Don’t take it on trust

The case for public access to trusts’ beneficial ownership information in the EU Anti-Money Laundering Directive

Trusts provide an unparalleled degree of secrecy, making them an ideal getaway vehicle for money launderers. While the role of companies in facilitating financial secrecy is well documented, often as a result of action by law enforcement or other authorities, the secrecy trusts provide is a major hurdle to law enforcement. This means that the extent of their use is critically under-reported.

In 2016, the European Commission proposed changes to the Anti-Money Laundering Directive that would increase transparency for trusts, by creating public registers of the beneficial owners of certain kinds of trusts. While these proposals would address some of the money laundering risks posed by trusts, the proposals do not go far enough to make sure trusts are not an easy escape routes for criminals.

Don’t take it on trust examines how trusts connected to the EU are used, and what a more effective system for the registration of trust beneficial ownership would require. This paper shows how: 

  • A Lichtenstein trust linked to Victor Yanukovych hid who benefitted from the controversial privatisation and secretive multi-million dollar renovation of Ukraine’s presidential palace. 
  • A Brunei prince who stole billions from his country may have prevented an exclusive London property from being rightfully returned to Brunei using a Jersey trust to hide his ownership. 
  • European politicians have sought to use trusts to keep their business interests secret from their constituents and the public.

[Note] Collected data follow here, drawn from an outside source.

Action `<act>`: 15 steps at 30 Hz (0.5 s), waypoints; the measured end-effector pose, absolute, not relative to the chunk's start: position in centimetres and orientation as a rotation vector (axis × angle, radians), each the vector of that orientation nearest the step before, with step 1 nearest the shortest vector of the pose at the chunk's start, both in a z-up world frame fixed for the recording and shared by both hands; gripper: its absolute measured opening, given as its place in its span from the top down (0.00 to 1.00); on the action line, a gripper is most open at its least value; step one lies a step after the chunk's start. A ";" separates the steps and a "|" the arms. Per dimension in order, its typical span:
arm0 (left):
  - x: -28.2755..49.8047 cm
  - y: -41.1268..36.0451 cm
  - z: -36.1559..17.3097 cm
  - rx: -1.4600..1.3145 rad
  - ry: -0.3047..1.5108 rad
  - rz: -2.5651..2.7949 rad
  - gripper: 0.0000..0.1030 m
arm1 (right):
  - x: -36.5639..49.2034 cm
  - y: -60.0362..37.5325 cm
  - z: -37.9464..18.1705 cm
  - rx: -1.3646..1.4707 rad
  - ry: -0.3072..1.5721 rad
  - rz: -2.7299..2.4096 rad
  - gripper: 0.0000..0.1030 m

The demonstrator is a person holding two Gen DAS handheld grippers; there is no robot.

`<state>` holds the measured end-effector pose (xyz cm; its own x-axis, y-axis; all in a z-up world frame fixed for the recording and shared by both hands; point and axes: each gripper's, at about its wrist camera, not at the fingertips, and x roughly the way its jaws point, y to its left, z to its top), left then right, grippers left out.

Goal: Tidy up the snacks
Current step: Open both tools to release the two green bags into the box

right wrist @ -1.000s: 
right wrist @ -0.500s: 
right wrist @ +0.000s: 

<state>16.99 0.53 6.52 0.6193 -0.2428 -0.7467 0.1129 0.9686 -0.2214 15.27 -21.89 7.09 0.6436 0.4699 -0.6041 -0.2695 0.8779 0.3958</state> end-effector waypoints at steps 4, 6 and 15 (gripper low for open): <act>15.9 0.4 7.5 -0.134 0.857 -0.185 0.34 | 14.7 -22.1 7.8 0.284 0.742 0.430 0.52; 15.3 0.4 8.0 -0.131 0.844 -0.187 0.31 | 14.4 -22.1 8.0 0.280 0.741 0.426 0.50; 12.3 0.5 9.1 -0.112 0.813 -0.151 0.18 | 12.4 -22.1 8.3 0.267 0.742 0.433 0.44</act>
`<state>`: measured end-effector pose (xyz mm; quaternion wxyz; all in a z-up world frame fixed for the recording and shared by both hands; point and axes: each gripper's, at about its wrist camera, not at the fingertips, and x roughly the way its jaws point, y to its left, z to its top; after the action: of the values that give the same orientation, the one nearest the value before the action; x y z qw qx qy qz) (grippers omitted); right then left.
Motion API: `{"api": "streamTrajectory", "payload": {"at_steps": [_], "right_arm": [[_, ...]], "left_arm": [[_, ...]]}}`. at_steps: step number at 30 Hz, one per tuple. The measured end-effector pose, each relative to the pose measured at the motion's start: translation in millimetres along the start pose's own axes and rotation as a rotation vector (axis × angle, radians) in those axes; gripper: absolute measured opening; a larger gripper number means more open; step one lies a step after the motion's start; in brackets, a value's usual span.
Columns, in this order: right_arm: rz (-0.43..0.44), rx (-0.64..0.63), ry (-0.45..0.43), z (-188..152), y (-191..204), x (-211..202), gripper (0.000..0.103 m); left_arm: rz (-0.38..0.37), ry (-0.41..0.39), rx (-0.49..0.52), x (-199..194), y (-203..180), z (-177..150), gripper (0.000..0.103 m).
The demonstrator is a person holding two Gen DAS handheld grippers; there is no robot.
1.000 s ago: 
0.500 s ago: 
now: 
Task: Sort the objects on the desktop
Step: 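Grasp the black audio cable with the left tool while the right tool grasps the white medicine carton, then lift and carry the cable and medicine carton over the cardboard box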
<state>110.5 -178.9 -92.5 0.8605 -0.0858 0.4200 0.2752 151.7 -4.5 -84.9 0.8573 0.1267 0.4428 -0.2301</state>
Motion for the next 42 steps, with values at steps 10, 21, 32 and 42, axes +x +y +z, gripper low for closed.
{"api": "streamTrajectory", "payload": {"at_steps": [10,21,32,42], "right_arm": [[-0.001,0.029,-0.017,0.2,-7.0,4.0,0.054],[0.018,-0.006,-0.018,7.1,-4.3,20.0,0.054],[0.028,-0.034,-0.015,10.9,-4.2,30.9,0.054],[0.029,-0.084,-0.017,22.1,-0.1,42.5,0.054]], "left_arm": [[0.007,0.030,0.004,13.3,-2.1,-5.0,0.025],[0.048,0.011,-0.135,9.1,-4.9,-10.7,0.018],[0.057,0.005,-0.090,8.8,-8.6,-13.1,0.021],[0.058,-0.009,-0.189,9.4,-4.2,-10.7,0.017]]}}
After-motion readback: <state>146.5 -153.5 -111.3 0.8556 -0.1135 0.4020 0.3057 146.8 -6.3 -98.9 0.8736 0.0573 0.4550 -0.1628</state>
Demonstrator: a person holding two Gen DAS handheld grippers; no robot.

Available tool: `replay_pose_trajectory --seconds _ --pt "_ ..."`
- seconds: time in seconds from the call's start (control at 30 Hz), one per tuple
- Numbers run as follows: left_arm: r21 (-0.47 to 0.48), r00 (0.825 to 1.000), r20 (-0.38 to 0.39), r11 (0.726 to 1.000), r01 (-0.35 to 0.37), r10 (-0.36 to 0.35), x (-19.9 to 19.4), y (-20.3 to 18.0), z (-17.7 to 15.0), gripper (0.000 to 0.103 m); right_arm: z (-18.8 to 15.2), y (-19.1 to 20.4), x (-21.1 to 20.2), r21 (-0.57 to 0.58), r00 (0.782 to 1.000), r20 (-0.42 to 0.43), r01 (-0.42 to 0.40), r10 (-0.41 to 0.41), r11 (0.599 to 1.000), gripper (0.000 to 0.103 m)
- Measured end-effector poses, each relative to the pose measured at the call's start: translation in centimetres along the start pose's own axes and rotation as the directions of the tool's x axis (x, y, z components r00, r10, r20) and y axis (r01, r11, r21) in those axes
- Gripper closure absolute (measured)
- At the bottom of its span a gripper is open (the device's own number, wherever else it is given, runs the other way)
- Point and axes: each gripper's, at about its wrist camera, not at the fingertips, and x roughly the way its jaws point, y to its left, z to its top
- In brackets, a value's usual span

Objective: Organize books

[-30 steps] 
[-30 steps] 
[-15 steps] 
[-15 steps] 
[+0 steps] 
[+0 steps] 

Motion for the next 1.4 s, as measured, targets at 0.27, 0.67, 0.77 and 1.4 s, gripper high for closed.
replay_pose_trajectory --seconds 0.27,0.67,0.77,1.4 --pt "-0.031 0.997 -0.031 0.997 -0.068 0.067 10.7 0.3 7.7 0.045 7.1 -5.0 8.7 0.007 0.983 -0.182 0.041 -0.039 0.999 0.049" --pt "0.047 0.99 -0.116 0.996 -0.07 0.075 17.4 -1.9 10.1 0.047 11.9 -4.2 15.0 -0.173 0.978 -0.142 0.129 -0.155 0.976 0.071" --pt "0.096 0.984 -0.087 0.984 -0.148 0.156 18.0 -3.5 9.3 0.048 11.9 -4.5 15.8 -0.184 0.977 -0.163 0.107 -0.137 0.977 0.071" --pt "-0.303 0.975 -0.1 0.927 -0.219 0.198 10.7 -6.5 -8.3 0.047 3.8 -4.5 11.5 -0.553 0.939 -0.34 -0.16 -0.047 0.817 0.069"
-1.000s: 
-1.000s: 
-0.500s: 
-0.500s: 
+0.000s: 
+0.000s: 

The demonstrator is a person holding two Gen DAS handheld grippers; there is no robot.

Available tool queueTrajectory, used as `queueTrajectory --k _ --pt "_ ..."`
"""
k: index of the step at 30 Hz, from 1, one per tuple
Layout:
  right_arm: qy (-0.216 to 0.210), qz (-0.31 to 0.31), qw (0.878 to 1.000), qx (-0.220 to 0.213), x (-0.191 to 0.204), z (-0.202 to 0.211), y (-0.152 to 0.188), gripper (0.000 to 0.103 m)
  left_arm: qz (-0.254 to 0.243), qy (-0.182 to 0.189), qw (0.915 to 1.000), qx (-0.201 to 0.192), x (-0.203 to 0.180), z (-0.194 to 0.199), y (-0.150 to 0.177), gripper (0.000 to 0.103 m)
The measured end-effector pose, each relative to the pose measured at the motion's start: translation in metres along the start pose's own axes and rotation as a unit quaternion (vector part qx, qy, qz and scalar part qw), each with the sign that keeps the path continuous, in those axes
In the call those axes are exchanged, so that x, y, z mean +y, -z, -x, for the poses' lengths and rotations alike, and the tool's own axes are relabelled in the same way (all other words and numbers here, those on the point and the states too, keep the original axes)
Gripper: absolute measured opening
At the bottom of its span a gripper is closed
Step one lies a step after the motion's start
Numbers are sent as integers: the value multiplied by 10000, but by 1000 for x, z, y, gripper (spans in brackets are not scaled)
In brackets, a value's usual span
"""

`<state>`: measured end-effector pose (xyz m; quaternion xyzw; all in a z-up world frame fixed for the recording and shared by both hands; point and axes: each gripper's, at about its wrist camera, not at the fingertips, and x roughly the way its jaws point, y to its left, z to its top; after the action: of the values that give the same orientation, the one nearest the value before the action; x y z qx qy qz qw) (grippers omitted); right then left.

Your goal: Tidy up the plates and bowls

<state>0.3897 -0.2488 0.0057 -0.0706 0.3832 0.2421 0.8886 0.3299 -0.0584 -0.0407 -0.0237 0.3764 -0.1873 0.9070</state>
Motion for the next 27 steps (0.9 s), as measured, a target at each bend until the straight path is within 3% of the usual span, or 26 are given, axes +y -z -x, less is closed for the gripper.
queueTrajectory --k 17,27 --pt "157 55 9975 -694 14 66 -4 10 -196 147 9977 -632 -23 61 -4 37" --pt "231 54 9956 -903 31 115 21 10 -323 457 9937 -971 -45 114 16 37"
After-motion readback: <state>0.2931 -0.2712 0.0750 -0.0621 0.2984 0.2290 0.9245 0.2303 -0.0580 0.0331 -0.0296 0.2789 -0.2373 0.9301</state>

To ensure that the new EU anti-money laundering rules for trusts are effective:

  • Trusts should be included in registers where they have a connection to a Member State, not just when they are administered there.
  • Proposals for a ‘legitimate interest’ test for access to beneficial ownership information do not work and should not be included. 
  • Trusts’ beneficial ownership information should be made public to support the work of law enforcement, to deter money laundering, to support non-EU countries in tackling corruption and to improve data quality. 
  • The identities of all parties to a trust should be disclosed as beneficial owners, including the settlor, trustee, protector and beneficiary or class of beneficiaries. 
  • Beneficial ownership information should be published as open data.